E quando acabou de rir, ela disse:
— Até formei um quarteto de cordas. Ensaiamos sempre. Cada um com seu instrumento invisível, imagine só. Não é uma coisa de louco?
— São todos músicos?
— Não! A única música nesta casa sou eu. Os outros só fingem. Mas estamos progredindo. Vamos até dar um recital. Música para surdos, o que você acha? Vamos tocar exatamente o que Beethoven ouvia: nada. A sua música interna, a música da sua cabeça, um silêncio inconspurcado por sons. In-cons-pur-cado. O que você acha? Música sem a música para atrapalhar.
O Magro embasbacado.
Ela continuou:
— Lembra dos últimos quartetos de corda do Beethoven? Ninguém entendia o que ele queria dizer com aquilo, com aquela confusão, aquela quase cacofonia. Eu estou lhe aborrecendo?
— Não, não. Eu…
— Era diferente de tudo que Beethoven tinha feito até então. Ninguém entendia. Um pouco como o véu preto que eu usava para tapar o rosto, lembra? O que era aquilo? Loucura, só loucura. Era o que todo o mundo pensava.
— Nós não.
— Vocês também.
— Nós só achávamos… estranho.
— Era o que todo o mundo pensava dos últimos quartetos de Beethoven. Uma excentricidade. Uma coisa que não era para ser entendida, a não ser por ele mesmo, na sua reclusão de surdo. Mas não era isso. Os críticos também se enganaram. Mais tarde disseram que Beethoven estava, conscientemente, mudando o rumo da música. Que estava inaugurando a música moderna. Que o Beethoven dos últimos quartetos era o precursor direto de Schoenberg, de Stravinski, de Bela Bartok. E não era nada disso. Os quartetos não estavam começando nada, estavam terminando. Beethoven estava não só acabando com o período clássico como dizendo que a música racional não tinha mais para onde ir, que a própria racionalidade chegara ao fim. Ele mesmo não tinha mais para onde ir no mundo, a não ser para o seu exílio interior, para a sua loucura. A verdade é que os últimos quartetos de Beethoven não foram os últimos. Foram os penúltimos.
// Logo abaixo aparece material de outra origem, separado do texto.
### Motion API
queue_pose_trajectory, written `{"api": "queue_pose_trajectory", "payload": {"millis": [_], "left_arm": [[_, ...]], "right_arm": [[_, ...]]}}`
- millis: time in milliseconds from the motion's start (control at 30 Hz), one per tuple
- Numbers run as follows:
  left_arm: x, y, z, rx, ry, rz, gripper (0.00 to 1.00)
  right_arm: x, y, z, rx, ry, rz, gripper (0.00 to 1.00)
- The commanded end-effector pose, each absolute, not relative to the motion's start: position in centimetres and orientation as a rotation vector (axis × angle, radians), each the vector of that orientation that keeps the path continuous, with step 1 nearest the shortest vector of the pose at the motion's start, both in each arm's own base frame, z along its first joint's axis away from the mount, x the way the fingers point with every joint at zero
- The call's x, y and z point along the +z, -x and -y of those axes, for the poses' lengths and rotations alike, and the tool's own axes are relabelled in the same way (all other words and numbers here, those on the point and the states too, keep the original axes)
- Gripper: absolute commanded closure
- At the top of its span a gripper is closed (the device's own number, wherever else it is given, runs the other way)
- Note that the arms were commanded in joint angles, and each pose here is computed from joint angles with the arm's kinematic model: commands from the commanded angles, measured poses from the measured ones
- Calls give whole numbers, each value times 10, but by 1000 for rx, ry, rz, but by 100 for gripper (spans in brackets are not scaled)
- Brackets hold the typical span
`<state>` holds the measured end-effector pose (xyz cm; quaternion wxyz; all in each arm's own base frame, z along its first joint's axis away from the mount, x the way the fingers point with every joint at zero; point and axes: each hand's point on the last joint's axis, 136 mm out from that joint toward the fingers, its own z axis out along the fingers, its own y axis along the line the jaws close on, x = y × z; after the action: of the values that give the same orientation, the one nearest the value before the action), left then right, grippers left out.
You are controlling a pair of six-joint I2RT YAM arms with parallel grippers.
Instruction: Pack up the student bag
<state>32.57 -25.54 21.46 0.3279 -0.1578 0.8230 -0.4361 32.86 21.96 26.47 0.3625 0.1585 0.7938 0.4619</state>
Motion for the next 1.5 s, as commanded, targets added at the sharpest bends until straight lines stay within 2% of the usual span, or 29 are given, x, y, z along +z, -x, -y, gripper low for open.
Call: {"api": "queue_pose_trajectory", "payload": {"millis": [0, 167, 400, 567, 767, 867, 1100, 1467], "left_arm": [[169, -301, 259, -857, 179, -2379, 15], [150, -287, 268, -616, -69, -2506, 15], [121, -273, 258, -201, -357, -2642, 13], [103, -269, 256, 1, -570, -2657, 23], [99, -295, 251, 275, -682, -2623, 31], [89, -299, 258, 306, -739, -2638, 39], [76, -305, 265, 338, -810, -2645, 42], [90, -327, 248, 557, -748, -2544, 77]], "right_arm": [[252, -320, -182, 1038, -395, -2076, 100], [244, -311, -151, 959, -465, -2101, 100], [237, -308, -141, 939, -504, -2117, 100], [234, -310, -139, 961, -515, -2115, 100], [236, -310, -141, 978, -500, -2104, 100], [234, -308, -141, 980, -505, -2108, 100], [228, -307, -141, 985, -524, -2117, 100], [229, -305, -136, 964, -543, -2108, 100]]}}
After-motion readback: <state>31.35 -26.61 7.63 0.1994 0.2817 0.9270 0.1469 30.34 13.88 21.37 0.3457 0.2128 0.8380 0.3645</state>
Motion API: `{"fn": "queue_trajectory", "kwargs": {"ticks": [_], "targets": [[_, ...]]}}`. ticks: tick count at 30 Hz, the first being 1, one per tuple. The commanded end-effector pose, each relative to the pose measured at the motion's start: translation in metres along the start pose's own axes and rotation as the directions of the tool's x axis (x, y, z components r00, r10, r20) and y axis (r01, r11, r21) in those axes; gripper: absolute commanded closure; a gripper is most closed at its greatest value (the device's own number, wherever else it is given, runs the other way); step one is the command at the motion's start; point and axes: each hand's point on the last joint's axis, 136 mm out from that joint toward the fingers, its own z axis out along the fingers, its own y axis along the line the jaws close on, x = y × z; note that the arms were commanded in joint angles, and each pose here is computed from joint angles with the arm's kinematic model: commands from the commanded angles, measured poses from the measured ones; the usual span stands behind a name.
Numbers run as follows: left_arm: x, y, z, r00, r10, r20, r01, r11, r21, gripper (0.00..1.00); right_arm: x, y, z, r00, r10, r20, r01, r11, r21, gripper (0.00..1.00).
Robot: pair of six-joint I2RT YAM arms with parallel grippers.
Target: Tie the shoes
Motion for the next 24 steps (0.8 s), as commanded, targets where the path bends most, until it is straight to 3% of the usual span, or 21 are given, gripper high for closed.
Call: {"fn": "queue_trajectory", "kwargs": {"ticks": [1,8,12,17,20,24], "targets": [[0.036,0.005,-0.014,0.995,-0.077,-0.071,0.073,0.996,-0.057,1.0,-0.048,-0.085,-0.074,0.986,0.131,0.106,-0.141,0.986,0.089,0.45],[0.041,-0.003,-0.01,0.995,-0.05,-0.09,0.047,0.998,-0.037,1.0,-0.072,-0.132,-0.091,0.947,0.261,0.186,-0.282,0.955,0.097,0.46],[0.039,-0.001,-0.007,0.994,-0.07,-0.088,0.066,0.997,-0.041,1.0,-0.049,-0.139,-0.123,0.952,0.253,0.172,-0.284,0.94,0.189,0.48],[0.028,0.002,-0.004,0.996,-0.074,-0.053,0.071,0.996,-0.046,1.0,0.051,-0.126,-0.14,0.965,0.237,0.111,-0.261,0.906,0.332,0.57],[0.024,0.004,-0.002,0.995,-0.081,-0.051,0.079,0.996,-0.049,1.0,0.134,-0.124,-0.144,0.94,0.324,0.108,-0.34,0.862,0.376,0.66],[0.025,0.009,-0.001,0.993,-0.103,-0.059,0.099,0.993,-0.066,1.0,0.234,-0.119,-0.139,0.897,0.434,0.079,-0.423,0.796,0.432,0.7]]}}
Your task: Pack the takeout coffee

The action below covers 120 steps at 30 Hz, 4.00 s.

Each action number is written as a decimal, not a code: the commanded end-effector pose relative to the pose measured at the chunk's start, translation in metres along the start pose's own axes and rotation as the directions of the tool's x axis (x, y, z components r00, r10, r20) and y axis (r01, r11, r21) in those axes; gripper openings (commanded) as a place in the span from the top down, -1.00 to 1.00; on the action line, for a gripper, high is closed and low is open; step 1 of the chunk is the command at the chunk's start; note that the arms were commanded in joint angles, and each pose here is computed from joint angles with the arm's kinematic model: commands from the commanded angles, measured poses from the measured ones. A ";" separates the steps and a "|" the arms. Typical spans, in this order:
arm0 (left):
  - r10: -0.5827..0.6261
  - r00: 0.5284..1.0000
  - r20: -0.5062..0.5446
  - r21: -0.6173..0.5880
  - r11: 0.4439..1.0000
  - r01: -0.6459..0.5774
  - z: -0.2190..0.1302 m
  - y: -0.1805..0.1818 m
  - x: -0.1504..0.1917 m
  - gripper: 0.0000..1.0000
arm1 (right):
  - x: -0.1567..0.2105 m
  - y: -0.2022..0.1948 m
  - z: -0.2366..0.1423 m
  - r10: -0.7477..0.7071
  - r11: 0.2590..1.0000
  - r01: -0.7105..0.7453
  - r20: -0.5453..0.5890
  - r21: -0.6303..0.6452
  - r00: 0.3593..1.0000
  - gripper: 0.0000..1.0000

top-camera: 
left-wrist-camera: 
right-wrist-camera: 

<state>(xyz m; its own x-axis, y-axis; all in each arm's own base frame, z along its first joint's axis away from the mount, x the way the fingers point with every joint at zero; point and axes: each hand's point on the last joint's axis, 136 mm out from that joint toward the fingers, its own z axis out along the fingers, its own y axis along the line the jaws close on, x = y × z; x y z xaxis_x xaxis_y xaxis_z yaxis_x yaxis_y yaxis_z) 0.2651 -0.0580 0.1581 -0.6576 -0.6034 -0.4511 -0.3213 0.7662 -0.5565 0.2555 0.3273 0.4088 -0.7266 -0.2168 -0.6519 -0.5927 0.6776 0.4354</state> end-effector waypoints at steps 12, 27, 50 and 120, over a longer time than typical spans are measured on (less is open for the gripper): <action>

Os últimos são os que nós tocamos. Ou fingimos que tocamos. Você quer ouvir?
— Como?
— Fique aqui. Daqui a pouco vamos ensaiar. No fim do dia. Agora me conte de vocês…
Naquela noite o Magro relatou a visita à Livia ao Maurinho. Contou que ao entardecer tinham chegado os outros três membros do quarteto, cada um arrastando uma cadeira e segurando um instrumento imaginário. E tinham começado a fingir que tocavam, parando a intervalos para ouvir as correções e direções da Livia. Eram dois senhores e uma moça, todos de camisolão igual ao dela. Parecia um congresso de anjos. O apelido deles na clínica era “a turma da Livia”.
E o Magro contou que nunca vira uma expressão de felicidade como a do rosto da Livia tocando seu violoncelo invisível. Estava em outro Universo.
— Ela continua bonita?
— Linda. E o sorriso é o mesmo.
— Ela perguntou pela turma?
— Perguntou, perguntou. Queria saber tudo a nosso respeito.
Mas o Magro não disse ao Maurinho que se esforçara para encontrar alguma coisa para contar da turma. Algum sucesso profissional, alguma grande alegria, alguma notícia, por medíocre que fosse, que justificasse terem escolhido ficar no Universo de cá. E que, não encontrando nada para dizer, o Magro se vira, idiotamente, como se aquilo resumisse os feitos dos cinco, contando que o Lorival se mudara para Curitiba.
— Luis Fernando Verissimo, no livro “Os últimos quartetos de Beethoven e outros contos”. 1ª ed., Rio de Janeiro: Objetiva, 2013.